1. Train AI
In this lab, you will assume the role of a Data Scientist, who typically trains and evaluates AI models. The following data sets will be used, download them now:
-
customer_personal_info_simplified: This dataset captures personal information of the customers such as gender, marital status, income, age, and similar data.
-
customer_data_transactions: This dataset captures the transaction data for customers.
-
customer_churn_labels: This dataset captures information about whether a specific customer did churn or not.
Warning
If you have issues downloading the data assets, try downloading them from the section Assets used, as these datasets are included there too.
Creating an AI Use Case
The government of ML Models is managed from AI Use Cases. These AI Use Cases document the whole lifecycle of your models, from the initial planning to the monitoring of models in Production.
This capability is provided by either the service FactSheets or watsonx.governance.
-
Go to menu AI Governance > AI use cases.
-
Click New AI use case.
-
Insert the following information to create your AI Use Case for predicting your customers' churn:
- Name: "<YourUser> Churn Prediction" (for example: user0 Churn Prediction)
- Risk Level: Set whatever risk level you want for this use case
- Inventory: AI_inventory
- Purpose: "Predict if customers are going to churn"
- Status: "Awaiting development"
- Tags: "Churn"
Info
Note all the available values in Status. This field documents all the lifecycle stages
Then click Create.
-
Your new AI Use Case has been created. All the deployment, training, promoting, and monitoring actions related to this use case will be documented here. Click Lifecycle.
Info
You could create different approaches to this use case, and track your models in the approach each of them is using. In this workshop we'll just use the Default approach, so no additional action is needed.

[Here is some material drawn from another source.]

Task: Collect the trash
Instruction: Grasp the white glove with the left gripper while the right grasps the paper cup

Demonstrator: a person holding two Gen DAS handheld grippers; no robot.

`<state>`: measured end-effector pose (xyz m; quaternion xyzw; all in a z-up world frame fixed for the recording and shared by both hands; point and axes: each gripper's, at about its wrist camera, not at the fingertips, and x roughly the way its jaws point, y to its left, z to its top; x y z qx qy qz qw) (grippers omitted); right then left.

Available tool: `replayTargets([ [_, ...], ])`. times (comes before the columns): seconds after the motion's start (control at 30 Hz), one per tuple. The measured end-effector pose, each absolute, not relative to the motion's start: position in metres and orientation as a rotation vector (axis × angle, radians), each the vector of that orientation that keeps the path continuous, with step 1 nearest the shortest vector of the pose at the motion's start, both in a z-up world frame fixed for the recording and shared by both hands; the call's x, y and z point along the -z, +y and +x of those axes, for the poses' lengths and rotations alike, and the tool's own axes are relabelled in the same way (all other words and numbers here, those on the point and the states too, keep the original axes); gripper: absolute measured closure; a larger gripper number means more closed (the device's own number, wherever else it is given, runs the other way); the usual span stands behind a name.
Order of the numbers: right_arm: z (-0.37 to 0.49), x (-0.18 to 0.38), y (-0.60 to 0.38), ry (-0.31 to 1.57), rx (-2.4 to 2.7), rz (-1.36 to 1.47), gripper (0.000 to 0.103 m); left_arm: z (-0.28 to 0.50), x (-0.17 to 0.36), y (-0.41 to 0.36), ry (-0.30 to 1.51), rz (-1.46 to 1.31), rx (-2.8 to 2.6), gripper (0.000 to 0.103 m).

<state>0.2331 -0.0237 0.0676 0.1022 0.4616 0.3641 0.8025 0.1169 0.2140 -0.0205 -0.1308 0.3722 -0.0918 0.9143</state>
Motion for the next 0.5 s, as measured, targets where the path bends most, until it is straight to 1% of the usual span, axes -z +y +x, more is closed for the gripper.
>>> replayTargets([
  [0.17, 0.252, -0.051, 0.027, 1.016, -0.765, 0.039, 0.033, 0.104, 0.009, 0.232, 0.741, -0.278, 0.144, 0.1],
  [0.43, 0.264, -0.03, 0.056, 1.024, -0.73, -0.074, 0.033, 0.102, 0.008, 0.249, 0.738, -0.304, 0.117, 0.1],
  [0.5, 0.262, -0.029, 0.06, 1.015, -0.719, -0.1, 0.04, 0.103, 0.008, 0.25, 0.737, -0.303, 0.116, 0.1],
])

Data Preparation with Data Refinery
Before creating your ML model, you will prepare data using Data Refinery, a visual UI-based tool that enables users to interactively discover, cleanse and transform data with over 100 built-in operations.
Info
In IBM Cloud Pak for Data, a Project is how you organize your resources to achieve a particular goal. A project allows for high-level isolation, enabling users to package their project assets independently for different use cases or departments. Your project resources can include data, collaborators, scripts, and analytic assets like notebooks and models.
-
Log in CP4D with your assigned user. Contact your instructor if you haven't been assigned one.
-
Go to the Projects section by clicking the Navigation menu and selecting Projects > All projects.
-
Click on New project to create a new project.
-
Select the Create an empty project option.
-
Insert the following Project Name: <YourUser> Customer Churn Prediction where
is your username. For example: "user0 Customer Churn Prediction". Then Click Create. -
Now that the project is created, the Data Scientist will shop for relevant data assets that can help them with training this AI model for customer churn prediction. Click the Find and add data icon.
Info
In a real case, the Data Scientist would search for relevant assets in CP4D Catalogs. However, for simplicity sake, we'll use the 3 datasets referenced earlier.
-
Either drag and drop or browse the customer_personal_info_simplified.csv file that you downloaded into the Drop files here or browse box. Wait for the file to upload to the project. Then, repeat it for the other csv files:
-
Verify the 3 CSV files have been uploaded to your project by clicking the Assets tab. You should see all 3 files under the Data assets section:
- customer_data_transactions.csv
- customer_churn_labels.csv
- customer_personal_info_simplified.csv
-
Next step is to shape the data to get it ready to be used for training ML models.
Info
Cloud Pak for Data supports multiple approaches for data shaping and transformation. In this lab, you will use Data Refinery to cleanse and shape the data with a graphical flow editor and create a joined data set of the Customer Data asset and the labeled churn data set.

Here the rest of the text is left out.